El operativo que el pasado 22 de febrero llevó a cabo el gobierno mexicano para detener al “Mencho”, líder del Cártel Jalisco Nueva Generación (CJNG), deja más dudas que certezas. El gobierno de Claudia Sheinbaum —como siempre— finge demencia y no responde cuestionamientos. En su lugar, genera o utiliza escándalos para distraer la atención.

La desinformación ha generado rumores y especulaciones en medios de comunicación y redes sociales, igual que sucedió con la reserva de información de los libros de texto; el dictamen internacional de la caída de la línea 12 del Metro; el costo del segundo piso; y al considerar la información del AIFA, Dos Bocas, Tren Maya, Tren Transístmico, etc., como de seguridad nacional.

Entre las especulaciones están si el Mencho valía más muerto que vivo; si lo citaron para acordar con él; si él y sus acompañantes murieron en el camino, o los mataron; si lo silenciaron para proteger a AMLO y a su círculo cercano, etc. En lugar de asumir responsabilidades, el gobierno —siguiendo el manual de propagan de Goebbels— ha instalado varias narrativas: de simplificación: El Mencho es responsable de la muerte de miles de personas en Estados Unidos, por lo que su “neutralización” era necesaria; desfiguración: transforma el error de planeación logística y la muerte de 25 militares en “heroísmo” del martirio patriótico; transposición: convierte a los criticos al gobierno en aliados de los cárteles; orquestación: repite hasta el cansancio que “se privilegió la inteligencia sobre la fuerza”, a pesar del pésimo resultado.

Sin embargo, las preguntas sin respuesta, son muchas:

¿Por qué se esogió el quinto aniversario de la fallida captura de Ovidio Guzmán —culiacanazo—, para capturar al Mencho?, ¿por qué a los militares muertos no se les rindieron honores de Estado?, ¿por qué Sheinbaum rehuye la responsabilidad y evita atribuirse la “victoria estratégica”, el mérito político —fue el Ejército mexicano el que lo capturó—; por qué permite a Trump atribuírselo?

Los más de 260 bloqueos (quema de vehículos, mercancias, tiendas, bancos del Bienestar) en 20 estados de la República ¿realmente son delitos menores? El Código Penal los tipifica de terrorismo. Si es deber del Estado garantizar la seguridad ciudadana —y no se hizo— ¿quién pagará los daños?

¿Por qué el lugar de los hechos no quedó bajo el resguardo de la Fiscalía, ni se cateó el lugar para dar con la nómina de beneficiarios del cártel?
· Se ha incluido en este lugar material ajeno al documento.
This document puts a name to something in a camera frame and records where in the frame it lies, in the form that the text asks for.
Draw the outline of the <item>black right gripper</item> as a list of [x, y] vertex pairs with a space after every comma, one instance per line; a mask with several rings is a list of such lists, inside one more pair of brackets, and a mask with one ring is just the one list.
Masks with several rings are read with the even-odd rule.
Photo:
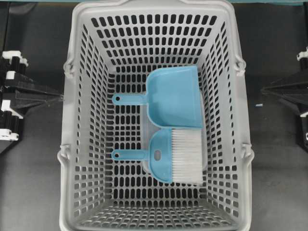
[[300, 116], [303, 145], [308, 145], [308, 48], [297, 55], [301, 71], [278, 79], [261, 89]]

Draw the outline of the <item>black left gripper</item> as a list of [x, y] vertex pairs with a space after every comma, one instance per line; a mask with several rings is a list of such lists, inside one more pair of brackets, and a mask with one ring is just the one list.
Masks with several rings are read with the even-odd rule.
[[50, 106], [64, 99], [59, 91], [23, 75], [27, 67], [28, 61], [20, 51], [3, 51], [0, 55], [1, 140], [19, 139], [20, 120], [30, 108]]

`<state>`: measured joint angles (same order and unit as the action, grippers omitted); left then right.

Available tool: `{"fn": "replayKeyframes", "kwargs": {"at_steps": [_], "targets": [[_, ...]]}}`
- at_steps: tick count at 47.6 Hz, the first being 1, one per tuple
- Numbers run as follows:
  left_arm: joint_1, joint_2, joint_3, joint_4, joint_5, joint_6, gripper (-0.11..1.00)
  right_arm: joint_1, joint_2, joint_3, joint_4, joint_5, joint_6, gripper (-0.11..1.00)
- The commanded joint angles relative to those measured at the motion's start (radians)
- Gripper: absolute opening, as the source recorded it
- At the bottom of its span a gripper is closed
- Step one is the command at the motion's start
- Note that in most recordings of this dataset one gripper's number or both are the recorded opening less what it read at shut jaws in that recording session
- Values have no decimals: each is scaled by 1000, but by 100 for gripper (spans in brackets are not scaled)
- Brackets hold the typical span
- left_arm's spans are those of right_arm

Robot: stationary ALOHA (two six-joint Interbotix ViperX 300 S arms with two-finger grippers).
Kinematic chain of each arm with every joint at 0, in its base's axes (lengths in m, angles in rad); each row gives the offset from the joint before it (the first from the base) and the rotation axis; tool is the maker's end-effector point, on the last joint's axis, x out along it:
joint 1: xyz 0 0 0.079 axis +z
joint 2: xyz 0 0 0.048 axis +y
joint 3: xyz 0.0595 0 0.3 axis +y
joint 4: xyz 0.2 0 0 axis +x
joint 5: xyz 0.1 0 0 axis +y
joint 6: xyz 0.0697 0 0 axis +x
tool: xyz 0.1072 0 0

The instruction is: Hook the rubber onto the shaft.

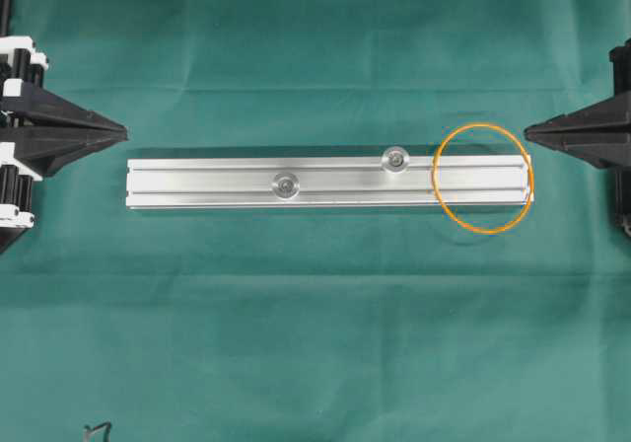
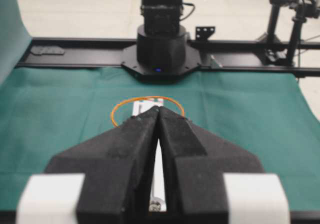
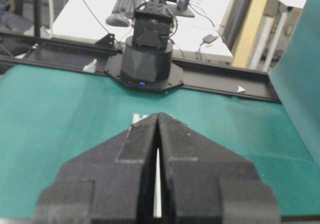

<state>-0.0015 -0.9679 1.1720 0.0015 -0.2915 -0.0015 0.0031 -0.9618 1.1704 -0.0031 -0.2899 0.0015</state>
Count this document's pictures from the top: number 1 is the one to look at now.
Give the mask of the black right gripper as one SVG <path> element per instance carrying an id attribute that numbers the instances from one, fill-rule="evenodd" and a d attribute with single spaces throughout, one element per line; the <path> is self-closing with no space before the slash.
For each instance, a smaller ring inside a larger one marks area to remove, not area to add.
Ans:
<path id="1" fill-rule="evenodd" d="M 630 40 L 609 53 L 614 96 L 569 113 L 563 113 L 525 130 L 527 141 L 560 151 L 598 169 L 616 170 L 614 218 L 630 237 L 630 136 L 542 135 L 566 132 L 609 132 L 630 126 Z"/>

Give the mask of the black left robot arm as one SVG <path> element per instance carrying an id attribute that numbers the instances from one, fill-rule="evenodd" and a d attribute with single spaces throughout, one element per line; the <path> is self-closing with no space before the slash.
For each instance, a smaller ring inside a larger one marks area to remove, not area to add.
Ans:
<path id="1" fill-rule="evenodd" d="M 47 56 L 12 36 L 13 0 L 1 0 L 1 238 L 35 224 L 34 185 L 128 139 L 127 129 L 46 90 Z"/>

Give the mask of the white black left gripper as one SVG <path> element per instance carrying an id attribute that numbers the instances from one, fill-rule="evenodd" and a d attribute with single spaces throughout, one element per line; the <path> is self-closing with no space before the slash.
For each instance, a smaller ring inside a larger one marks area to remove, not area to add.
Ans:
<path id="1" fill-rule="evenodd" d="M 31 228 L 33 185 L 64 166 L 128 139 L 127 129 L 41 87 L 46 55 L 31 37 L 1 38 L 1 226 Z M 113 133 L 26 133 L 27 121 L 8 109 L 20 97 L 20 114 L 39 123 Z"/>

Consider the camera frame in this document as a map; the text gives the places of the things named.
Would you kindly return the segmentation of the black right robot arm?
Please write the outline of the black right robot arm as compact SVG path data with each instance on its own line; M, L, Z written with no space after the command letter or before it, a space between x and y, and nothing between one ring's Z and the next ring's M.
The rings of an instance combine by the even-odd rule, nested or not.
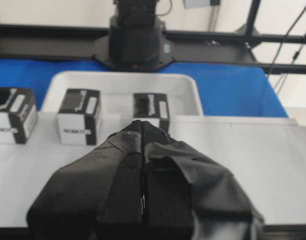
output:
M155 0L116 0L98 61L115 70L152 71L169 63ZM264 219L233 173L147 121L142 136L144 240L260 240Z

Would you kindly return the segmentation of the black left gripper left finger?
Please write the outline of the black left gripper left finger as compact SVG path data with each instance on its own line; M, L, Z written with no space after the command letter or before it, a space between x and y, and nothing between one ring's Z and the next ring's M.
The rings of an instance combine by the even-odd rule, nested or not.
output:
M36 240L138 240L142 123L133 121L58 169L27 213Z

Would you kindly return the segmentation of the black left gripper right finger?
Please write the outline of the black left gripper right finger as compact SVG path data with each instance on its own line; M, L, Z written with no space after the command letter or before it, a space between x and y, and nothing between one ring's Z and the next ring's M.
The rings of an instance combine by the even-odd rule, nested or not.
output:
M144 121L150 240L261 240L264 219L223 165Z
¿Por qué la presidenta no fue resguardada?, ¿se reforzará su seguridad o seguirá en manos de incompetentes lopezobradoristas?, ¿qué medidas de prevención está tomando el Estado para proteger a la ciudadanía de otros actos terroristas?, ¿realmente está garantizada la seguridad en Guadalajara para ser sede del Mundial de Futbol?

¿Era más importante la captura del Mencho que la seguridad de ciudadanos?, ¿por qué no se diseñó un plan de emergencia y se comunicó a los gobernadores para prevenir daños?, ¿por qué no se reforzó la seguridad del aeropuerto y de las carreteras federales?

¿Por qué no se priorizó lo militar sobre lo político?, ¿en qué circunstancias murió el Mencho?, ¿cuándo se conocerá el peritaje de la necropsia?

La victoria tiene dueño, pero el fracaso —25 militares muertos— es huérfano, ¿por qué no se planeó la neutralización de los círculos de seguridad del Mencho con drones; se bloquearon sus comunicaciones; se les sorprendió y retrazó su reacción; se interceptaron las órdenes de quema de vehículos y se les neutralizó?, ¿por qué no se permitió a las fuerzas armadas de EU compartir la tecnología utilizada en Venezuela?, ¿realmente se involucró EU en el operativo?

Pareciera que los políticos morenistas mandaron al Ejército a una emboscada. ¿Se pide un Ejército institucional o sometido?; ¿se trata de que gane Morena y pierdan los militares?; ¿con la muerte del Mencho se acabaron las alianzas con políticos; o habrá un nuevo pacto? ¿Qué sigue; se investigará y entregará a narcomorenistas?